Bar codes and videodiscs combined in learning aid

February 10, 1984

A Connecticut training company has taken two highly visible symbols of commercial high technology and combined them in the hope that they will make assembly line workers work smarter.

The resulting product is called ActionCode, and it combines bar codes, similar to those found on supermarket containers such as milk cartons, with videodiscs. Together they provide the student with an interactive program for learning how to, say, align a square wave on an oscilloscope.

Videodiscs have been used for interactive functions such as training and games for several years, but this is the first time bar codes have been used to enhance and speed up the training process, according to Ronald Tapper, operations vice-president of the International Correspondence School-Intext Division of National Education Corporation.

The ActionCode system includes a videodisc player, a touch-sensitive television monitor, a pencil-like ''scan wand,'' and workbooks.

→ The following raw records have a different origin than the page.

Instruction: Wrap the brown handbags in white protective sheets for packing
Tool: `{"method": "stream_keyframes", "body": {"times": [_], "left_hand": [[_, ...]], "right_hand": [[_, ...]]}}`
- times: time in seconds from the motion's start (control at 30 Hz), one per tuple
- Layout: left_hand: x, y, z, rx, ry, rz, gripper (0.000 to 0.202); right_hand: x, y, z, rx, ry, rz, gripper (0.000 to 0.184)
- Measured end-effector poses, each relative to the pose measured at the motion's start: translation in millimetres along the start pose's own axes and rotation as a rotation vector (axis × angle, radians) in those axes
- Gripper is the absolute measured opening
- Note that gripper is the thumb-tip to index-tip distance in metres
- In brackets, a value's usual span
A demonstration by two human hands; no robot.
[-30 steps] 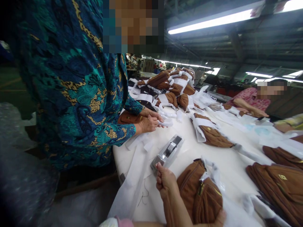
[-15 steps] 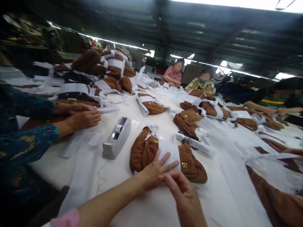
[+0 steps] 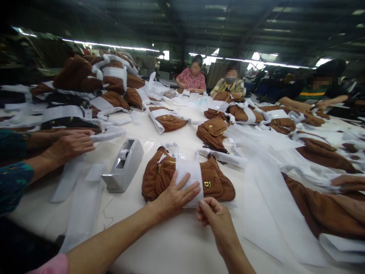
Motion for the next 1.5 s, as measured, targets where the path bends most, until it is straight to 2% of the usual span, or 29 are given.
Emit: {"method": "stream_keyframes", "body": {"times": [0.13, 0.3, 0.4, 0.53, 0.7, 0.77, 0.87, 1.07, 1.27, 1.37, 1.5], "left_hand": [[2, 0, -3.4, -0.008, 0.0, -0.017, 0.043], [3, 0, -2.7, -0.003, -0.039, -0.009, 0.04], [3, -3, -3.5, -0.001, -0.049, -0.009, 0.037], [5, -5, -6.2, -0.002, -0.029, -0.013, 0.036], [6, -5, -7.2, 0.009, -0.02, -0.013, 0.036], [6, -5, -6.9, 0.014, -0.026, -0.019, 0.036], [6, -5, -6.4, 0.014, -0.032, -0.03, 0.036], [8, -5, -6.0, -0.004, -0.023, -0.039, 0.035], [9, -6, -7.5, -0.026, -0.015, -0.044, 0.035], [9, -6, -7.5, -0.038, -0.008, -0.047, 0.035], [10, -5, -8.1, -0.053, 0.015, -0.051, 0.037]], "right_hand": [[12, -12, 2, -0.007, -0.019, -0.052, 0.036], [17, -12, 1, -0.046, -0.038, -0.057, 0.033], [16, -14, 5, -0.053, -0.097, -0.112, 0.033], [7, -21, 3, 0.053, -0.151, -0.164, 0.031], [-13, -34, 4, 0.281, -0.305, -0.154, 0.052], [-17, -39, 6, 0.306, -0.346, -0.138, 0.055], [-17, -47, 8, 0.285, -0.342, -0.141, 0.052], [-8, -54, 9, 0.19, -0.328, -0.048, 0.045], [-2, -54, 10, 0.003, -0.361, -0.071, 0.036], [-3, -45, 15, -0.249, -0.378, -0.055, 0.03], [-2, -30, 15, -0.637, -0.369, 0.075, 0.023]]}}
Point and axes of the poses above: each hand's wrist, its own x-axis towards the middle knuckle, its own z-axis out of the back of the hand, y = z × x, the point moved 9 cm from there along x, towards the middle knuckle, and after that the axes turned 10 degrees about y, right-handed, at the moved point
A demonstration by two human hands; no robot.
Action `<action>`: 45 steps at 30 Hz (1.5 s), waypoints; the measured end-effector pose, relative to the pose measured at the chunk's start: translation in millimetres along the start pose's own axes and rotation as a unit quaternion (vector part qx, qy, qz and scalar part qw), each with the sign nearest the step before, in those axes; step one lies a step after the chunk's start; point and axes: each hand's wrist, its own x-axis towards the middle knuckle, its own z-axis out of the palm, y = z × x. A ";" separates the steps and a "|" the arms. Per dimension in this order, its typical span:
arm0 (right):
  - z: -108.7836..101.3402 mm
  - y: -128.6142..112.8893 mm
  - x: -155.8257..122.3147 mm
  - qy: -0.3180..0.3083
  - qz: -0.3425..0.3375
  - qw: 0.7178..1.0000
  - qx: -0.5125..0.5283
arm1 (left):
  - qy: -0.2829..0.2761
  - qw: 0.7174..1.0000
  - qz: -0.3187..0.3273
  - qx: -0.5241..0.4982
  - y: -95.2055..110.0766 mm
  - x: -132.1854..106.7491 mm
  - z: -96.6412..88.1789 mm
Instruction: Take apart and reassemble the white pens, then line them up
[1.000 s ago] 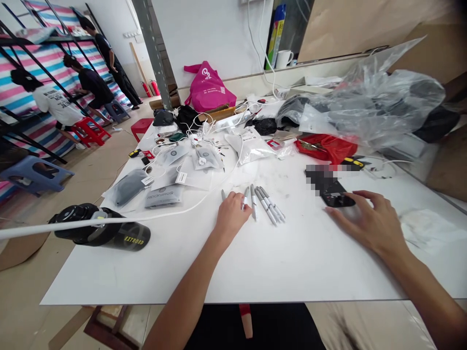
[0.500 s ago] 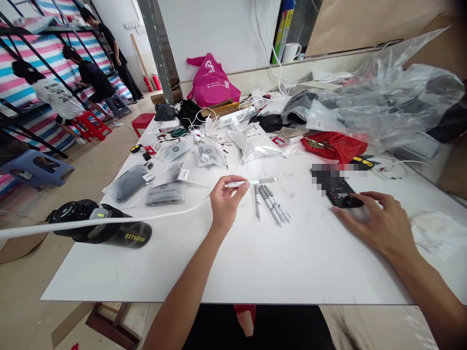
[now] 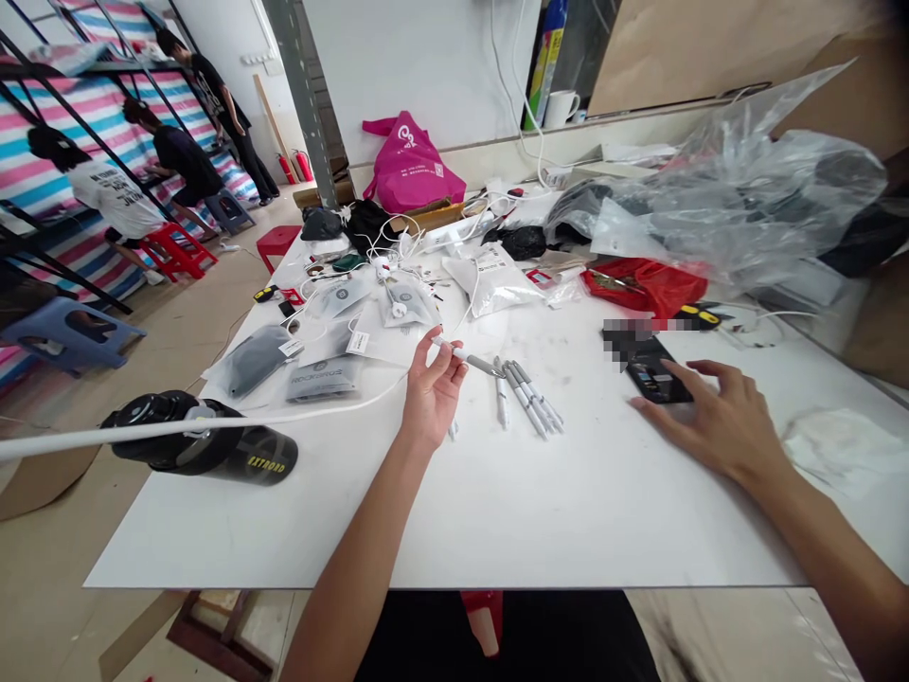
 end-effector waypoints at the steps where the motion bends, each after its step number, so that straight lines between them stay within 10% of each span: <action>1: 0.6 0.0 0.3 -0.006 0.003 1.000 -0.004 | -0.004 1.000 -0.004 -0.001 0.0 0.1 -0.2; 13: 0.8 -2.0 -1.3 0.053 -0.001 0.997 0.052 | -0.001 1.000 -0.013 0.028 0.2 0.1 -0.5; 18: -14.8 -42.1 1.4 0.071 -0.023 0.987 0.143 | -0.015 0.990 -0.019 0.141 -3.2 4.6 -5.0; 27: -59.5 -187.0 36.2 -0.238 -0.047 0.802 0.546 | -0.184 0.897 -0.151 0.374 -10.6 -9.6 -2.9; 32: -44.5 -202.8 59.5 -0.257 -0.090 0.812 0.516 | -0.128 0.908 -0.108 0.385 -9.4 0.3 -14.7; 39: -11.0 -192.7 52.8 -0.240 0.019 0.729 0.641 | -0.106 0.945 0.011 0.311 -1.8 13.3 -23.1; 45: -7.9 -190.6 45.7 -0.219 0.000 0.768 0.602 | 0.016 0.936 0.045 0.349 -15.9 13.6 -24.4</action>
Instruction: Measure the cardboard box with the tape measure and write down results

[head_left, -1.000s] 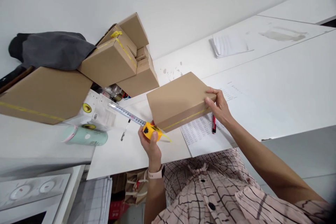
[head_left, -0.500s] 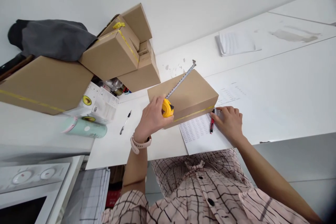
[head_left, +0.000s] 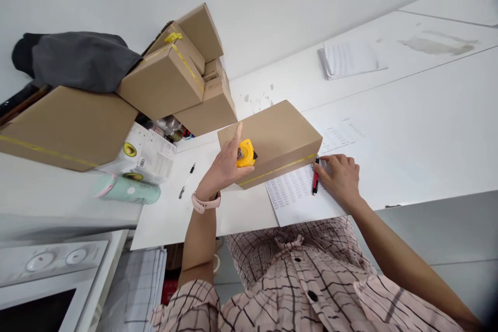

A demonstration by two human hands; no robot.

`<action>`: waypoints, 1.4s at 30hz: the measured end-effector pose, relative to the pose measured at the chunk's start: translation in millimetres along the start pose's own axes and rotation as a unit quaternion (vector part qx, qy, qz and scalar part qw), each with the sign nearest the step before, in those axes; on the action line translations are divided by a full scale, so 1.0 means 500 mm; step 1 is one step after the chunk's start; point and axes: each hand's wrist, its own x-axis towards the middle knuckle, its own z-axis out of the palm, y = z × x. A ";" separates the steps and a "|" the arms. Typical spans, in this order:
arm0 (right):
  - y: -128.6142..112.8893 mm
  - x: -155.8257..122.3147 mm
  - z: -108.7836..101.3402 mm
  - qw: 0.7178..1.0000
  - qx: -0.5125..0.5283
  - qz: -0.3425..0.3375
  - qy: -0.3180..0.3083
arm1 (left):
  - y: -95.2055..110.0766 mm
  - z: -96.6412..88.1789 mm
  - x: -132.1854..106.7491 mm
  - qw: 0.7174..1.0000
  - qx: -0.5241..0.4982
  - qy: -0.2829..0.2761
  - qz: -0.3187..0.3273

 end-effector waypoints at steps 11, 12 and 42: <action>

It is the workbooks that contain the bar codes which the student scans with the wand.

In effect, the bar codes become video page turners, helping the student find his or her place in the instructional course or helping review material that was not completely understood the first time. The student responds to test questions by touching the monitor's screen at the appropriate time.

''Students don't have to concentrate on some keyboard system. They're free to concentrate on the course material,'' Mr. Tapper says.

Leonard Gingerella, president of ICS-Intext, says the new system will enhance the simplicity, speed, and learning efficiency of programmed instruction using a video medium. He predicts the first complete course, in electronics, will be available to manufacturers by the end of the first quarter of 1984.

Other courses are to include hydraulics, pneumatics, servomechanisms, programmable controllers, and robotics.